Sejak saat itu aku dan Ryan menjadi semakin dekat. Sedikit demi sedikit kami saling mengenal diri masing-masing.
Ryan 2 tahun lebih tua dari aku. Dia adalah pribadi yang cerdas, dewasa, dan humoris. Di setiap pertemuan kami, Ryan selalu bisa membuatku tertawa.
***
Tak terasa, sudah hampir 3 tahun perkenalanku dengan Ryan. Sejak aku kelas 1 sampai kelas 3 Madrasah Aliyah.
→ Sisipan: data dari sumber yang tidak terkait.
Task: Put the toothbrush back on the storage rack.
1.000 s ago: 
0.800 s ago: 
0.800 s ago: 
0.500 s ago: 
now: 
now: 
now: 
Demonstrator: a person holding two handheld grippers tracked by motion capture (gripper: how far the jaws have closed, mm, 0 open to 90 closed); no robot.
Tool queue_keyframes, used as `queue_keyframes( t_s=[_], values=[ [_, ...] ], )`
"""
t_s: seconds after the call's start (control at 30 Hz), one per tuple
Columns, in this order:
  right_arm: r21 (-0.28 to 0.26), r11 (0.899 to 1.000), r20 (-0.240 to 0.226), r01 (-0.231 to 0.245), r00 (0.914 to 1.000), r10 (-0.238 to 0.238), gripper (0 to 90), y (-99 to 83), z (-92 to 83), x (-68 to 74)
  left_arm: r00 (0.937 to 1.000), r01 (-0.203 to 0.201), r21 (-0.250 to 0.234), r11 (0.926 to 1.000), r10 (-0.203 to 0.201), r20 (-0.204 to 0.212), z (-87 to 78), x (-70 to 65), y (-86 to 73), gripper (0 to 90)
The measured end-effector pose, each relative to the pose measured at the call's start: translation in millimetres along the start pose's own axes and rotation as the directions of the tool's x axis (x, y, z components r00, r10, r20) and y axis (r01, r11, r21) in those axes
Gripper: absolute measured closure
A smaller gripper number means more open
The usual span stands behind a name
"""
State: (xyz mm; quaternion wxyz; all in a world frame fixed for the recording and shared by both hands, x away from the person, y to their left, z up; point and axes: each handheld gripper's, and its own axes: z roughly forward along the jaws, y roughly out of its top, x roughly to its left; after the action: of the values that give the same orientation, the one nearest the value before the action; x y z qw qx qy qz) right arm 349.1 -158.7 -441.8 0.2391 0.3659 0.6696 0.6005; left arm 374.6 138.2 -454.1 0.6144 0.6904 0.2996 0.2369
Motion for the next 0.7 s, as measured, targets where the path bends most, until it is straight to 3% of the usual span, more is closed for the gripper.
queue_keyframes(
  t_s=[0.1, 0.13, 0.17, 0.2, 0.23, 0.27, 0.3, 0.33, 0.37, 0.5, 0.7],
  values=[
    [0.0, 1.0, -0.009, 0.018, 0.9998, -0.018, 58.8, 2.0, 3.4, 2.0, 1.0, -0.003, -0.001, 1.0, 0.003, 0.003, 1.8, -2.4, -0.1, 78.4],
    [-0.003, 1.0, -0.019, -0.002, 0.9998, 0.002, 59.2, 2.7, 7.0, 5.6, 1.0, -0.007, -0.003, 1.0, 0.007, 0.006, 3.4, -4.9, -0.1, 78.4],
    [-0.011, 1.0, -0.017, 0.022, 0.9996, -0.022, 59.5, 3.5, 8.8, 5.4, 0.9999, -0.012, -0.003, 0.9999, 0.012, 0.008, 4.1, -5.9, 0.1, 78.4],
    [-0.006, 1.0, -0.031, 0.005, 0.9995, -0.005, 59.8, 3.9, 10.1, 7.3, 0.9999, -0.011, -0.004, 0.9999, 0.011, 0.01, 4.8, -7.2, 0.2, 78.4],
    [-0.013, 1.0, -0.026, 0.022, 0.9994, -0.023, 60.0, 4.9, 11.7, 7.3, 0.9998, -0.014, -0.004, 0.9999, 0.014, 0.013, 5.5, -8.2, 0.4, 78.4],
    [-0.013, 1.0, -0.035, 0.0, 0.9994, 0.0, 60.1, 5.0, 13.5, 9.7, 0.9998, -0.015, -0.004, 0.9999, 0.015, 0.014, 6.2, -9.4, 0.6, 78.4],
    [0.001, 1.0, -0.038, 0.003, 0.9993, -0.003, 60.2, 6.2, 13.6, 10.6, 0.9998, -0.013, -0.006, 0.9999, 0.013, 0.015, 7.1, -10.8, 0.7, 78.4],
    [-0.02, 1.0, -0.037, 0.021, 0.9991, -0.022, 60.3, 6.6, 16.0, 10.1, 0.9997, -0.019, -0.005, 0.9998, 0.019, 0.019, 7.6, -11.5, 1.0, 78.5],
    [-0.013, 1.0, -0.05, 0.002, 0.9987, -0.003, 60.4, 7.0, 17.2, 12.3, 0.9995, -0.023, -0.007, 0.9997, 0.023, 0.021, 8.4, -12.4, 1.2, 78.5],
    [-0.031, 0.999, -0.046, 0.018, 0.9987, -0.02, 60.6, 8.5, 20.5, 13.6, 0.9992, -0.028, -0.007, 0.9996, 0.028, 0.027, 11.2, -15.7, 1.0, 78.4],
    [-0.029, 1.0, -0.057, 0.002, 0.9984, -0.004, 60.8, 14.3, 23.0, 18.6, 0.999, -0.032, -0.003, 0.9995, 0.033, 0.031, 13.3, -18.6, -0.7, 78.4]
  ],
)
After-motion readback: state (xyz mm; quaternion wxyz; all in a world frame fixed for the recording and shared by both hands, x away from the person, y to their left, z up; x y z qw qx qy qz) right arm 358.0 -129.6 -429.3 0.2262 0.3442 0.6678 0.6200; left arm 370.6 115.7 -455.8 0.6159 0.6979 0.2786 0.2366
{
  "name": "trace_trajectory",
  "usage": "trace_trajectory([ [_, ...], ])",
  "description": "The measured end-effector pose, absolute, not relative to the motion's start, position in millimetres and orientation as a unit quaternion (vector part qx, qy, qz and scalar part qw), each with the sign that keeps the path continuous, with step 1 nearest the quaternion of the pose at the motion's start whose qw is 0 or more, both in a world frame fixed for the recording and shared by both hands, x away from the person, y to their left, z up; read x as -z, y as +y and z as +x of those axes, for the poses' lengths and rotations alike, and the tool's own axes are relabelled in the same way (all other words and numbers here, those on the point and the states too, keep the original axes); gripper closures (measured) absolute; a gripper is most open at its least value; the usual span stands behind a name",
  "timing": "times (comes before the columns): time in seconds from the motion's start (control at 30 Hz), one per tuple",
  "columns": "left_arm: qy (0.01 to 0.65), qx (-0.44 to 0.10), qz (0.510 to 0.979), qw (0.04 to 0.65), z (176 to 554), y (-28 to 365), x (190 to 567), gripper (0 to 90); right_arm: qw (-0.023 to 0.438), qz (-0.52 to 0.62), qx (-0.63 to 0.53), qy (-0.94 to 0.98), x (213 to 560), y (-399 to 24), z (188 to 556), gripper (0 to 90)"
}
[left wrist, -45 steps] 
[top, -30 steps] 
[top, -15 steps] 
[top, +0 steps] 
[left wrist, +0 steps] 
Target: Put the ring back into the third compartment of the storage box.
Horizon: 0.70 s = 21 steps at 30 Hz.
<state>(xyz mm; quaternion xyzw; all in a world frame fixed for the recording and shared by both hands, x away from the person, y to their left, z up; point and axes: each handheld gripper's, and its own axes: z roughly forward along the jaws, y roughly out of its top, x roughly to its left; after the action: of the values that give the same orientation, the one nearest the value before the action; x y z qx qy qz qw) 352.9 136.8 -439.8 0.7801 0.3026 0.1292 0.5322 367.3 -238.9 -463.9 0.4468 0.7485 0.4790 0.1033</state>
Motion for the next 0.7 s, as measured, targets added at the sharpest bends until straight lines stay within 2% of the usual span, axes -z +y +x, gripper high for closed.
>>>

Ketika menjelang Ujian Nasional, Ryan sering berkunjung ke rumahku. Dengan senang hati dia menjadi guru privat-ku untuk mengajari mata pelajaran UN. Berbagai nasehat serta motivasi dia sampaikan kepadaku agar aku berhasil saat UN.
Tanggal 14 Februari  2009, adalah hari penting untukku dan Ryan. Seperti biasanya, tepat pukul 15.00 Ryan sampai di rumahku. Namun kali ini dia nampak sedikit aneh, dia lebih rapi dari biasanya.
            “Mas, kok hari ini aneh ya? Rapi banget, tumben.” Kataku saat membukakan pintu rumah.
            “Ah, biasa aja kok.” Jawab Ryan sambil tersenyum. “Hari ini kita libur dulu ya lesnya. Aku mau ngajakin kamu refreshing dikit.” Lanjutnya.
            “Lhoh, emang mau ke mana? Udah ijin ama bonyok blum?” tanyaku penasaran.
            “Udah kok, tenang aja. Burauan ganti baju!”
            “Oke deh.”
Dan aku berlalu meninggalkan Ryan di ruang tamu. Dengan perasaan yang penasaran aku menuju kamarku, segera berganti baju. Lalu kembali ke ruang tamu dengan celana hitam, blus abu-abu, dan jilbab abu-abu.
            “Sip, udah cantik tuh, he..he..” Ryan mencoba menggodaku.
            “Ah, gombal!” jawabku acuh.
Beberapa saat kemudian bundaku datang mengahampiri kami.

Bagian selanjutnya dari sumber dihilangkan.